The young man said, “Maybe we should go back to the family room.”

Keisha bit her lip. Said, “Sure,” and collected the study materials.

“Tutoring,” said the young man, as he passed us. “Not that she needs it much.”

Keisha rolled her eyes. “AP calculus.”

The tutor said, “No worries, you’ll ace it.”

As the two of them walked around the staircase, Swanson pointed left where a heavyset gray-bearded man sat in an electric wheelchair, eyes shut, buds in his ears, iPad in his lap. A café au lait complexion was dotted with freckles. The hands were huge and still, with well-tended nails that glinted.

Listening to something that made his body sway gently.

He wore a starched, blue-striped, button-down shirt, cream silk slacks, and blue velvet bedroom slippers with gold lion’s heads embroidered on the toes.

Swanson said, “That’s his thing. Music. All day.”

Milo motioned Swanson over to the vacated dining room. On a sideboard was a gold-framed photo of Gerald Boykins, a pretty blond woman ten years his junior, and Keisha. From the girl’s age, taken five or so years ago.

Milo said, “The wife still around?”

Swanson said, “They’re married but I don’t see her much. She’s off somewhere now, don’t ask me where. Nice lady when she’s here. I think she was some sort of beauty queen.”

“What’s with the chair?”

“Some kind of stroke deal, half a year ago. Ask me, he’s not that messed up, I’ve seen him walk when he needs to. But his energy’s low so he wheels himself around a lot. Sits around mostly. Like I said, music.”

“Anything else you wanna tell us?”

“Nah, like I said, it’s super-quiet.”

“Why does he need you?”

“They don’t tell me that,” said Swanson. “I’m assuming something in his past. Or maybe he’s just nervous, being Black around here.”

Milo looked over at Gerald Boykins. “You wanna wake him up or should we?”

Swanson smiled. “I vote for you. He’ll probably get pissed off that I let you in but so be it. If they send me to another job so be that, too. If they hassle or can me, I can always go to another agency.”

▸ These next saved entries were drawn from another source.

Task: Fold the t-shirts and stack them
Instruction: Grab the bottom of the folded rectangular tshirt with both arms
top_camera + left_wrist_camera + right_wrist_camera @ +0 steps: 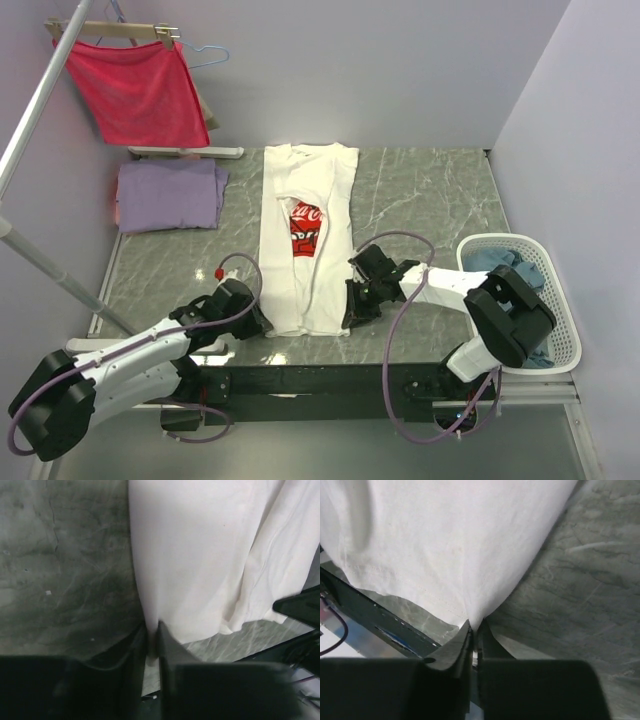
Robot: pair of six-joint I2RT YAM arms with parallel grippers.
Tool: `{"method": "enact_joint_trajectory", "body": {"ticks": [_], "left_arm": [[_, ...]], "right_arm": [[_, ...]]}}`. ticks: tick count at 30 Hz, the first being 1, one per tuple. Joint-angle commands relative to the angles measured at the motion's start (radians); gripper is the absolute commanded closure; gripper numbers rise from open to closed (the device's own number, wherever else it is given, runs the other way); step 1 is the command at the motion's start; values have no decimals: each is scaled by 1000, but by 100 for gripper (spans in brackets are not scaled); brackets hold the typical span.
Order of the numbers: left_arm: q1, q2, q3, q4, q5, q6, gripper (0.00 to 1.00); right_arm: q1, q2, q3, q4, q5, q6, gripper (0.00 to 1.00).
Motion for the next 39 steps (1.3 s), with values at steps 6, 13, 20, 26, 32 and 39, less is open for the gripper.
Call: {"method": "enact_joint_trajectory", "body": {"ticks": [6,13,20,26,32,39], "left_arm": [[-21,89,-11,-130,-45,-16,99],[-60,75,-9,-166,-50,-60,99],[-109,64,3,-168,-40,-71,96],[-126,18,2,-153,-48,-91,52],[-135,26,-18,-116,-34,-111,61],[-175,98,46,-131,-45,-91,99]], "right_arm": [[7,-46,24,-219,288,19,100],[7,-152,-28,-310,381,55,100],[8,-158,-65,-235,280,39,100],[7,-166,-74,-216,275,35,54],[7,-146,-89,-179,246,30,56],[8,-208,-114,-169,218,10,100]]}}
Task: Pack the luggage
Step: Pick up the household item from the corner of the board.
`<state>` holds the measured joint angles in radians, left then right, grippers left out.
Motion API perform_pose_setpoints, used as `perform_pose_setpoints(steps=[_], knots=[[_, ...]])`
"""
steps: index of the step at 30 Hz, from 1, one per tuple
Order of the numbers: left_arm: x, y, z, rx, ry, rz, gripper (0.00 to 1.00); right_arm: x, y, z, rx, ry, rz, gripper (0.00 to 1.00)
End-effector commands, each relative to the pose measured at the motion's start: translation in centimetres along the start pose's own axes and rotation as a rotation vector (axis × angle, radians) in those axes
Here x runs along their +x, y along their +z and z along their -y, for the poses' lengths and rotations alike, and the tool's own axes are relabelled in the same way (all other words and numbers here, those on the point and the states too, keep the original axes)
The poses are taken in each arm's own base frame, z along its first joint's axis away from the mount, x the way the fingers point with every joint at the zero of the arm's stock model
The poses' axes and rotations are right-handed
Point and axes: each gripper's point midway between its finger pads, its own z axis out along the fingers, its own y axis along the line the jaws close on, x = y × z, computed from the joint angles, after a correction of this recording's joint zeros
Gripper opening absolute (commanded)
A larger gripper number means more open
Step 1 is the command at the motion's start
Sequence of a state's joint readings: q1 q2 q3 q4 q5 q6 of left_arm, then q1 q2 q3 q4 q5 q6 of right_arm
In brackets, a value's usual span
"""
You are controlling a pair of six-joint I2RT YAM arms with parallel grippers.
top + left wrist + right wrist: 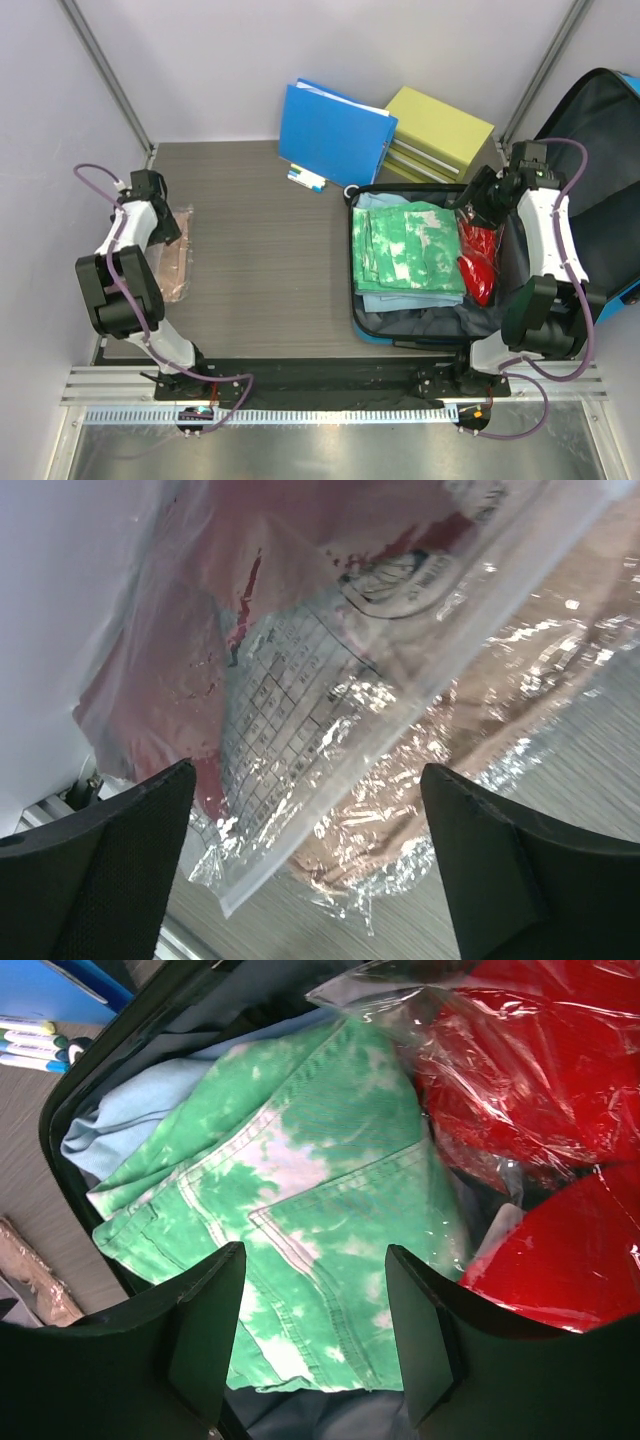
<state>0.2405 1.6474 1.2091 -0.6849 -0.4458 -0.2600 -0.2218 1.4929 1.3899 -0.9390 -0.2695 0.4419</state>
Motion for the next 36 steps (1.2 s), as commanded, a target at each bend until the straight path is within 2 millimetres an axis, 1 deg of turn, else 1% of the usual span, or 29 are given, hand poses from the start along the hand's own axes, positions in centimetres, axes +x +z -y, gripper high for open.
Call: perform_pose_setpoints(steps=[1, 3, 6, 9, 10, 11, 14, 15, 17, 18, 20, 21, 23, 24, 25, 26, 27, 28, 29, 30, 32, 33, 34, 35, 36], knots=[[-0.6, 2.1, 0.0, -0.012, 0.001, -0.005, 0.90, -1.2, -0.6, -2.3, -0.073, -0.057, 0.033, 0.63], [-0.5, 2.9, 0.6, -0.002, 0.012, -0.028, 0.87, -0.9, -0.3, -2.6, -0.077, -0.064, 0.021, 0.63], [-0.2, 3.6, 0.9, -0.003, 0.025, -0.047, 0.81, -0.8, 0.0, -2.8, -0.085, -0.071, 0.016, 0.63], [0.1, 3.9, 0.9, -0.005, 0.036, -0.060, 0.76, -0.6, 0.2, -2.8, -0.089, -0.078, 0.010, 0.63], [0.2, 4.1, 1.1, -0.001, 0.039, -0.065, 0.72, -0.6, 0.3, -3.0, -0.091, -0.079, 0.007, 0.63], [0.4, 4.2, 1.2, 0.004, 0.042, -0.070, 0.71, -0.5, 0.4, -2.9, -0.093, -0.080, 0.002, 0.63], [0.6, 4.2, 1.3, 0.002, 0.042, -0.082, 0.58, -0.5, 0.5, -3.1, -0.100, -0.085, -0.004, 0.63], [0.6, 4.1, 1.2, 0.004, 0.038, -0.080, 0.51, -0.5, 0.5, -3.2, -0.104, -0.087, -0.004, 0.63], [0.3, 3.4, 1.1, 0.013, 0.024, -0.062, 0.47, -0.5, 0.6, -3.3, -0.107, -0.093, -0.006, 0.63], [0.4, 3.3, 1.0, 0.015, 0.023, -0.060, 0.42, -0.4, 0.7, -3.3, -0.109, -0.095, -0.010, 0.63], [0.3, 2.8, 1.0, 0.022, 0.016, -0.051, 0.36, -0.4, 0.9, -3.2, -0.108, -0.095, -0.016, 0.63], [0.5, 2.6, 1.1, 0.038, 0.013, -0.059, 0.28, -0.3, 0.9, -3.4, -0.114, -0.099, -0.020, 0.63], [0.6, 2.2, 1.4, 0.063, 0.007, -0.057, 0.19, -0.3, 1.1, -3.4, -0.114, -0.101, -0.023, 0.63], [0.9, 2.1, 1.7, 0.079, 0.008, -0.064, 0.08, -0.3, 1.1, -3.4, -0.117, -0.100, -0.025, 0.63], [1.0, 2.0, 1.9, 0.092, 0.008, -0.068, 0.02, -0.3, 1.2, -3.5, -0.120, -0.102, -0.025, 0.63], [1.1, 1.7, 2.0, 0.102, 0.005, -0.068, 0.00, -0.3, 1.2, -3.5, -0.119, -0.102, -0.024, 0.63], [1.0, 1.2, 2.2, 0.122, 0.005, -0.061, 0.00, -0.3, 1.1, -3.6, -0.122, -0.102, -0.023, 0.63], [1.0, 0.5, 3.1, 0.178, 0.004, -0.061, 0.00, -0.3, 1.1, -3.6, -0.122, -0.106, -0.024, 0.63], [0.8, -0.1, 3.6, 0.209, 0.001, -0.052, 0.00, -0.4, 1.0, -3.7, -0.122, -0.110, -0.017, 0.63], [0.4, -1.6, 4.3, 0.252, 0.003, -0.026, 0.00, -0.5, 0.8, -4.0, -0.125, -0.124, -0.007, 0.62], [-0.5, -3.9, 6.0, 0.363, -0.011, 0.004, 0.00, -0.7, 0.6, -4.2, -0.118, -0.145, 0.008, 0.62], [-1.3, -6.1, 6.9, 0.426, -0.034, 0.046, 0.00, -1.0, 0.4, -4.7, -0.125, -0.160, 0.020, 0.62], [-1.7, -8.0, 8.5, 0.528, -0.042, 0.058, 0.00, -1.1, 0.2, -5.0, -0.128, -0.167, 0.027, 0.62], [-2.2, -9.5, 9.3, 0.586, -0.050, 0.082, 0.00, -1.2, 0.1, -5.3, -0.133, -0.180, 0.032, 0.61], [-2.4, -11.6, 10.4, 0.647, -0.064, 0.104, 0.00, -1.4, -0.3, -6.2, -0.149, -0.196, 0.044, 0.61]])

“Nothing like confidence,” said Milo.

“You bet,” said Swanson. “Got the pension, anything else is gravy. And compared with the real job, this is babysitting bullshit.”

“You mentioned his past.”

“What I was told is he made his money in music, that hip-hop crap. You know the type does that. Maybe he pissed someone off. I don’t know. Or care.”

Anger had crept into his voice. Boredom can only take you so far.

Milo said, “He used to be a Compton Crip.”

Swanson’s eyes widened. “Huh, go know. He’s pretty conservative now. Politically, I mean. Sometimes he says stuff and I can’t find anything I disagree with.”